Task instructions:
Copy out the data in full and exactly, passing over the pictures.

Data shown:

******

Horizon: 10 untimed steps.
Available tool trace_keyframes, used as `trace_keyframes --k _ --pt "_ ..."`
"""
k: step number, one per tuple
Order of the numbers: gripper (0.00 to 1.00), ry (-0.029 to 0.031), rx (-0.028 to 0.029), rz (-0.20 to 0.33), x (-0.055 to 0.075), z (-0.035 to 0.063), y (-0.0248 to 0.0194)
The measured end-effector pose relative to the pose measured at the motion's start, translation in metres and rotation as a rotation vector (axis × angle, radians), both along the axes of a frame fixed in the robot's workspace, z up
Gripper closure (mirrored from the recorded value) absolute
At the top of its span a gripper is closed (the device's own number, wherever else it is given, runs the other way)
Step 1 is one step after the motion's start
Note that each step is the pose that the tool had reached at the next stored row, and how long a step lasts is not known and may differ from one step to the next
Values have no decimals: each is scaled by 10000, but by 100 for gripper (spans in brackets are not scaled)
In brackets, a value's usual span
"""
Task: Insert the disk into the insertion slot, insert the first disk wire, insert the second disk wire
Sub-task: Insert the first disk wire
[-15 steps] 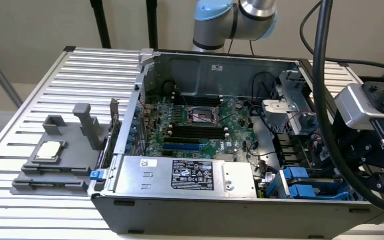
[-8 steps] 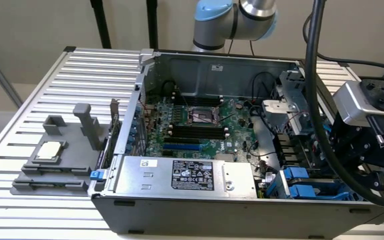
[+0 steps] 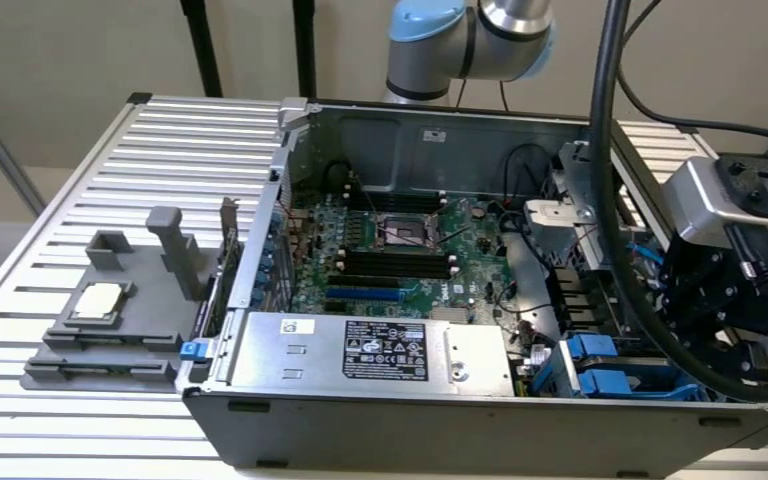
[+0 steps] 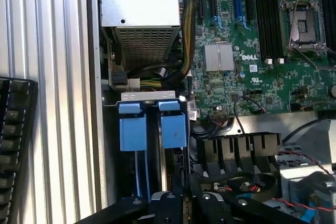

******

Result of this exercise:
Horizon: 10 untimed steps.
Available tool trace_keyframes, used as `trace_keyframes --k _ --pt "_ ..."`
"""
k: step number, one per tuple
Order of the numbers: gripper (0.00 to 1.00), ry (-0.029 to 0.031), rx (-0.028 to 0.029), rz (-0.20 to 0.33), x (-0.055 to 0.075), z (-0.035 to 0.063), y (-0.0248 to 0.0194)
The measured end-effector pose relative to the pose measured at the motion's start, translation in metres and rotation as a rotation vector (axis × angle, radians), both along the axes of a frame fixed in the robot's workspace, z up
Gripper closure (mirrored from the recorded value) absolute
At the top of its span a gripper is closed (the device's own number, wherever else it is given, runs the other way)
Step 1 is one step after the motion's start
Note that each step is the pose that the tool had reached at the next stored row, and how long a step lasts is not known and may differ from one step to the next
Values have no decimals: each is scaled by 10000, but by 100 for gripper (spans in brackets are not scaled)
In brackets, a value's usual span
"""
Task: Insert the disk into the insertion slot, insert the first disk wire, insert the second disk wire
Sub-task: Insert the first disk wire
[-15 steps] 
[-8 steps] 
[+0 steps] 
[+0 steps] 

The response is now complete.